What you should do >> For the entries that follow, restate word for word the line containing "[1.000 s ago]", the line containing "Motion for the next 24", and every line that lies between them.

Records from a collection
##########
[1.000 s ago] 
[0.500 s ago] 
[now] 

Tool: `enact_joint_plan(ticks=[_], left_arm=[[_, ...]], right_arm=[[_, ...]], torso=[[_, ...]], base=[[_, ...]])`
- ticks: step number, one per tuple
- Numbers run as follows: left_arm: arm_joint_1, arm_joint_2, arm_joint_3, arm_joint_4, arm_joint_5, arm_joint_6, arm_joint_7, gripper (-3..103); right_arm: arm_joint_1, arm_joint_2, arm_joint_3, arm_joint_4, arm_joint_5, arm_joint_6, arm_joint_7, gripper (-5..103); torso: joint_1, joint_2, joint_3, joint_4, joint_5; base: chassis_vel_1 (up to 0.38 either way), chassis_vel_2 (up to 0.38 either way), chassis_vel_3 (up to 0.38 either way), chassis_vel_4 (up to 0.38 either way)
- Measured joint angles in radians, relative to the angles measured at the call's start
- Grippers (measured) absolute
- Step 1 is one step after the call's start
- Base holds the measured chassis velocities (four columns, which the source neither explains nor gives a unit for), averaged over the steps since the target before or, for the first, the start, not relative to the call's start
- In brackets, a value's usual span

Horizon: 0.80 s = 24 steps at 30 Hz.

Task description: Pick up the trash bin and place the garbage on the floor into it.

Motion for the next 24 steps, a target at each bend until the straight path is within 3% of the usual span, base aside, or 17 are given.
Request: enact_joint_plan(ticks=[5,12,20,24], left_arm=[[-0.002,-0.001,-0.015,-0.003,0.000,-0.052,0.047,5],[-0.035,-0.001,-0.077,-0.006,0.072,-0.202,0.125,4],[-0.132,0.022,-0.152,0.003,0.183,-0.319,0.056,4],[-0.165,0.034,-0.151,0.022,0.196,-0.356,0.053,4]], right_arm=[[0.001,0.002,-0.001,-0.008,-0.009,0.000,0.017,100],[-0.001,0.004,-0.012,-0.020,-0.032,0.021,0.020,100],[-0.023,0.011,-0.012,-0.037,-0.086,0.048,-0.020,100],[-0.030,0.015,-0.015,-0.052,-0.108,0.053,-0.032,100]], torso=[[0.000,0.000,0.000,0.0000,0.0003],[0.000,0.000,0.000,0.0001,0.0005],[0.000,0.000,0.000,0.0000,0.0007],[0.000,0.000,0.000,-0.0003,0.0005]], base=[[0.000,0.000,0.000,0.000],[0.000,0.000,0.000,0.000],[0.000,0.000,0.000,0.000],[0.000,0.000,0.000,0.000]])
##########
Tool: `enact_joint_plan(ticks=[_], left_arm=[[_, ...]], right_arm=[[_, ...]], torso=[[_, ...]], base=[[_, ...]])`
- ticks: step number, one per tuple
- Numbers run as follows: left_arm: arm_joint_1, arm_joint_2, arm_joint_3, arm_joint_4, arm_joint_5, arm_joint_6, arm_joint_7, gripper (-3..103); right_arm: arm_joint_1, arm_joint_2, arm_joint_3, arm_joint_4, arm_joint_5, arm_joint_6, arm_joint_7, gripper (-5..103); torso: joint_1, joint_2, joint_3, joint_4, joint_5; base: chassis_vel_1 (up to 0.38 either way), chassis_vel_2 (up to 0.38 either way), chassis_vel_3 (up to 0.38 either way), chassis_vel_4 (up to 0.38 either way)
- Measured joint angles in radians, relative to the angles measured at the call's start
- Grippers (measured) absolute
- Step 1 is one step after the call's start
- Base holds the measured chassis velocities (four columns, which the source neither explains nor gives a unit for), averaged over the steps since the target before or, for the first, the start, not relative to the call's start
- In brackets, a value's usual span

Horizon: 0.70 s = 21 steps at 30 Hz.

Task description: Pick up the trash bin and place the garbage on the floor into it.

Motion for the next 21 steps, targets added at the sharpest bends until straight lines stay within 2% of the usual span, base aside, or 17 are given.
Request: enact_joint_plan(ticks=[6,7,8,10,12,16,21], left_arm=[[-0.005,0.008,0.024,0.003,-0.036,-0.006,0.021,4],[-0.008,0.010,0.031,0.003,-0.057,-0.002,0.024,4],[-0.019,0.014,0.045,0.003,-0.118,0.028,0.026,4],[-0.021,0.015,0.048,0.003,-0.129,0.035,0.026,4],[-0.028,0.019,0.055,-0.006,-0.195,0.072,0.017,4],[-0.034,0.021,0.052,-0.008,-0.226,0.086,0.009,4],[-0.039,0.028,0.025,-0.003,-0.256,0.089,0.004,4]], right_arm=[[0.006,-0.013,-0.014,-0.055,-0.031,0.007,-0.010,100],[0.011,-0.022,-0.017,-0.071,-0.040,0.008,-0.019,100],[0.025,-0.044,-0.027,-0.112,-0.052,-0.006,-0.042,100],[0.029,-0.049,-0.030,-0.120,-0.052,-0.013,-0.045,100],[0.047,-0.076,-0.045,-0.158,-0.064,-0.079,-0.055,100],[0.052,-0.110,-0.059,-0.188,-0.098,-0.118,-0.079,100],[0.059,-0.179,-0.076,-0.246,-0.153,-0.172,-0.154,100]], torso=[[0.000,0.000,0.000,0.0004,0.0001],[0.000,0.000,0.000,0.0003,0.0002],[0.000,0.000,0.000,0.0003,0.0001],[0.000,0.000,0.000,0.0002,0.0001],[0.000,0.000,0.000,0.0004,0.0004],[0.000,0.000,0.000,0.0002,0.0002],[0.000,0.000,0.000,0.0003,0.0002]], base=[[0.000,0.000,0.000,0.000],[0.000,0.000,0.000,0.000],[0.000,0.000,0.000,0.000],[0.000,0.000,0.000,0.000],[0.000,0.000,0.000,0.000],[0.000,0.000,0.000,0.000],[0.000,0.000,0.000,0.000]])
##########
Task output >>
[1.000 s ago] 
[0.500 s ago] 
[now] 

Tool: `enact_joint_plan(ticks=[_], left_arm=[[_, ...]], right_arm=[[_, ...]], torso=[[_, ...]], base=[[_, ...]])`
- ticks: step number, one per tuple
- Numbers run as follows: left_arm: arm_joint_1, arm_joint_2, arm_joint_3, arm_joint_4, arm_joint_5, arm_joint_6, arm_joint_7, gripper (-3..103); right_arm: arm_joint_1, arm_joint_2, arm_joint_3, arm_joint_4, arm_joint_5, arm_joint_6, arm_joint_7, gripper (-5..103); torso: joint_1, joint_2, joint_3, joint_4, joint_5; base: chassis_vel_1 (up to 0.38 either way), chassis_vel_2 (up to 0.38 either way), chassis_vel_3 (up to 0.38 either way), chassis_vel_4 (up to 0.38 either way)
- Measured joint angles in radians, relative to the angles measured at the call's start
- Grippers (measured) absolute
- Step 1 is one step after the call's start
- Base holds the measured chassis velocities (four columns, which the source neither explains nor gives a unit for), averaged over the steps since the target before or, for the first, the start, not relative to the call's start
- In brackets, a value's usual span

Horizon: 0.80 s = 24 steps at 30 Hz.

Task description: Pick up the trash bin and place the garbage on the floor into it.

Motion for the next 24 steps, a target at each bend until the straight path is within 3% of the usual span, base aside, or 17 are given.

Nothing else goes in the answer.